25 August 2015
On August 24, 2015, the US Court of Appeals for the Third Circuit released its opinion in the closely watched case of Federal Trade Commission v. Wyndham Worldwide Corp., holding that the Federal Trade Commission (FTC) has the authority under the “unfairness” provision of Section 5 of the FTC Act to assert claims against Wyndham for failure to implement certain cybersecurity safeguards that allegedly resulted in three data breaches over several years.

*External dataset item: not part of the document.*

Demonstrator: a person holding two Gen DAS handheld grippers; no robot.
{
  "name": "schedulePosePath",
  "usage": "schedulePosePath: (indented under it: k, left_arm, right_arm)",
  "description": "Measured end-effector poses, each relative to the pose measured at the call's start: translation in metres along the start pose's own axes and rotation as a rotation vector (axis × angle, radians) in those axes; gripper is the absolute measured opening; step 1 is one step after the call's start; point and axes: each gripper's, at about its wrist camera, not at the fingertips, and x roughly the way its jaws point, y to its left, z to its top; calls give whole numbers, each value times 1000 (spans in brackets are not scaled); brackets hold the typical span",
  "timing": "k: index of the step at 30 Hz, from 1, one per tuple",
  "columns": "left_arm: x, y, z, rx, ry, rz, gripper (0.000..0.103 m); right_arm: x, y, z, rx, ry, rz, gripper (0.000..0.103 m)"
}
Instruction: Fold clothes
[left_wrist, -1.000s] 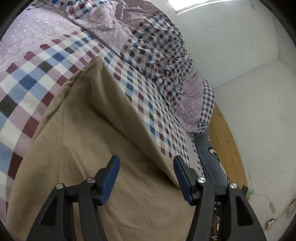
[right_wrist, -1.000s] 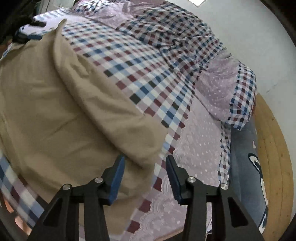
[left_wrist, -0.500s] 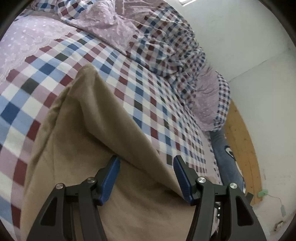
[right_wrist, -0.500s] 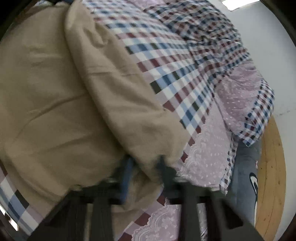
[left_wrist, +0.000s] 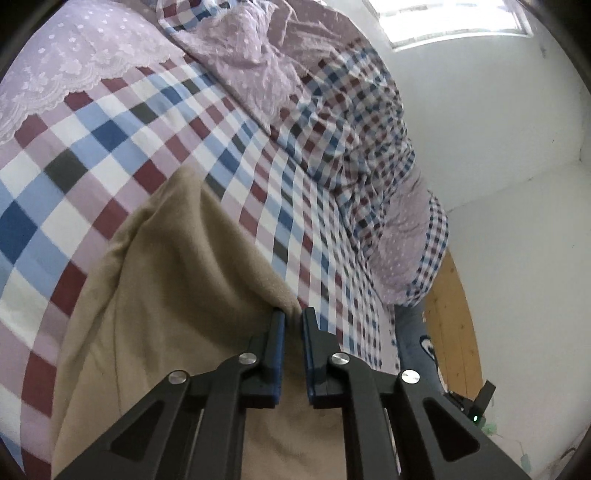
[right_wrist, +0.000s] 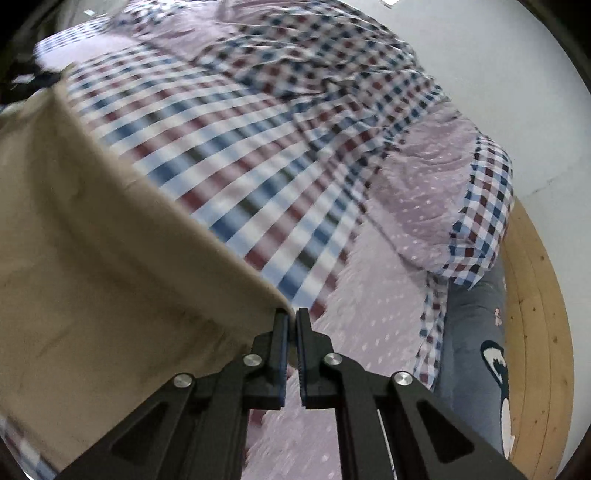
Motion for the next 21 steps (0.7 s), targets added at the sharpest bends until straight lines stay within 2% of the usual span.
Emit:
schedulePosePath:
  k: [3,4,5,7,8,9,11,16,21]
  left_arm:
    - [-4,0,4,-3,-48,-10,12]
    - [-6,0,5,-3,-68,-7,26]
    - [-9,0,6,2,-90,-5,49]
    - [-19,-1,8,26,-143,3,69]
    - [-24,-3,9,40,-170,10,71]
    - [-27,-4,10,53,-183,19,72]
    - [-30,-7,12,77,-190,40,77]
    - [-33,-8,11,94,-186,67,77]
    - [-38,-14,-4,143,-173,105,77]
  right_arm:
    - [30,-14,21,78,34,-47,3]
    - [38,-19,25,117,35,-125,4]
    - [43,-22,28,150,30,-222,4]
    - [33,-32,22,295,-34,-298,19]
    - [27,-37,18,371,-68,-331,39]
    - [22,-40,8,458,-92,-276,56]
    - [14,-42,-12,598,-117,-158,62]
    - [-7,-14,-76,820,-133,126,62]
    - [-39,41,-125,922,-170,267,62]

In 2012, the FTC accused Wyndham Hotels of failing to use reasonable efforts to protect consumer information after hackers broke into Wyndham’s corporate computer systems and stole credit card numbers. The FTC brought an enforcement action in federal court in New Jersey, asserting (among other things) that Wyndham’s allegedly inadequate cybersecurity was “unfair” in violation of the FTC Act.
Wyndham moved to dismiss the complaint on various grounds, including that the FTC lacked authority to regulate cybersecurity through the FTC Act’s “unfairness” prohibition. It also argued that the FTC had not provided notice of the cybersecurity standards it purported to enforce. Although denying the motion to dismiss, the district court certified (and the Third Circuit accepted) two questions for interlocutory review: (1) whether the FTC has the authority under Section 5 of the FTC Act to pursue an unfairness claim for allegedly inadequate cybersecurity; and (2) whether Wyndham had fair notice that its specific cybersecurity practices could be declared “unfair” under the Act.

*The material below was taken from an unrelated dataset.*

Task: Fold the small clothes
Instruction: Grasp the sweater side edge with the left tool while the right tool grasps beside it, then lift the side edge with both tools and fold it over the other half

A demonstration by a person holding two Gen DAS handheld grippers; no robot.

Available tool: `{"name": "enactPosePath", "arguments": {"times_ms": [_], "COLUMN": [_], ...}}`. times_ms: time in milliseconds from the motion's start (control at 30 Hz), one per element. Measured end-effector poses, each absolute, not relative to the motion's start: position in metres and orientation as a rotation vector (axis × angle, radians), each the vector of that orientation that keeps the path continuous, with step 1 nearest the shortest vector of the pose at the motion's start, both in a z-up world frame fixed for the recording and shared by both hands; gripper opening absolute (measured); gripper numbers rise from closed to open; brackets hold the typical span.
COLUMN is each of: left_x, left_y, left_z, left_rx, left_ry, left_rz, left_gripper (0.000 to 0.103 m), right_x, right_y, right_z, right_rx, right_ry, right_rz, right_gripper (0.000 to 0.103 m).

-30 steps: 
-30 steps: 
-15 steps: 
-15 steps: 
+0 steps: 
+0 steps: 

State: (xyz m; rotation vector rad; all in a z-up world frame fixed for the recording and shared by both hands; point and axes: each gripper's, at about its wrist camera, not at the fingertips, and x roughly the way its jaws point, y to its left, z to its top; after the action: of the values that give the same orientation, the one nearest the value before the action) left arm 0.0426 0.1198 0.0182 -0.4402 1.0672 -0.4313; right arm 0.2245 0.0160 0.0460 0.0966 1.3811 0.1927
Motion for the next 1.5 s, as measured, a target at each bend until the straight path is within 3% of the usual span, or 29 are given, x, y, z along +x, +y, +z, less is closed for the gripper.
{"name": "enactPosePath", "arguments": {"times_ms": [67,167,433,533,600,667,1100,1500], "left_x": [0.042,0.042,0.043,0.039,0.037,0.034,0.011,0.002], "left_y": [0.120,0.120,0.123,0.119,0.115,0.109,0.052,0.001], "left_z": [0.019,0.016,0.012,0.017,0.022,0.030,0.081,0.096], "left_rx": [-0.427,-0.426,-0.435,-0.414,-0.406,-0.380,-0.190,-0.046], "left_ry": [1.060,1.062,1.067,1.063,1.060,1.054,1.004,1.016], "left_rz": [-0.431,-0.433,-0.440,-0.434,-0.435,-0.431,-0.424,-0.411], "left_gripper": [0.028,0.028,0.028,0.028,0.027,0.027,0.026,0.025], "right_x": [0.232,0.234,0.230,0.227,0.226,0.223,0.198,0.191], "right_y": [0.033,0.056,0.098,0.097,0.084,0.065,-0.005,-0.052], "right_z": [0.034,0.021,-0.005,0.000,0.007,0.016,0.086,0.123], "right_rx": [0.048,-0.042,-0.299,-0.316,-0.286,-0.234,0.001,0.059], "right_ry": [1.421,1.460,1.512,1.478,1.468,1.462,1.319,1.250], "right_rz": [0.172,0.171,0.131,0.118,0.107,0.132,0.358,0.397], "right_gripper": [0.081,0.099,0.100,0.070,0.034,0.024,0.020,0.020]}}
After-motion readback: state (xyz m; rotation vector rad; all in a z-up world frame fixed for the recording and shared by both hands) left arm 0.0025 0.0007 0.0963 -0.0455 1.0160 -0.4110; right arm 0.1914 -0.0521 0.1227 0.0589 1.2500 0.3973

The Third Circuit first considered Wyndham’s argument that the FTC had failed to plead “unfair” practices within the plain meaning of that term. Relying on the specific allegations made by the FTC, the Court rejected Wyndham’s arguments, concluding in part that the FTC’s allegations would meet even the standards Wyndham had proposed for interpreting the term “unfair.”
Next, the Court of Appeals considered Wyndham’s argument that the FTC Act should not be construed to permit regulation of cybersecurity given Congress’ more recent passage of industry-specific statutes mandating the creation of data security requirements (such as the Gramm-Leach-Bliley Act, Fair Credit Reporting Act, and the like). The court concluded that this later legislation did not conflict with the FTC Act, nor was the enactment of those statutes “inexplicable” in light of the FTC’s asserted authority under the FTC Act. In addition, the court concluded that the FTC’s push for additional statutory authority to regulate cybersecurity did not imply that it lacked the authority it asserted in this case.
Finally, the Third Circuit considered Wyndham’s argument that it lacked notice of what specific cybersecurity practices were necessary to avoid liability. The court concluded that, because the court was interpreting the FTC Act itself in the first instance rather than the FTC’s own interpretation of the Act or a regulation implementing the Act, Wyndham was entitled only to “fair notice of what the statute itself requires,” not “ascertainable certainty” of “the FTC’s interpretation of the statute.” The Court of Appeals found the former standard satisfied here, in large part based upon a comparison of the types of cybersecurity claims that the FTC had brought against other defendants in earlier cases to the types of claims the FTC is asserting against Wyndham.
The Third Circuit’s opinion is likely to herald further FTC enforcement actions brought under the FTC Act’s “unfairness” provision. Likewise, the decision is likely to prompt further discussions in Congress of the use of FTC enforcement actions to set national cybersecurity policy in the absence of more specific Congressional direction. Businesses that hold consumers’ personally identifiable information consequently should continue to monitor FTC activity in this area as they consider their cybersecurity practices and policies in the face of substantial cyber threats.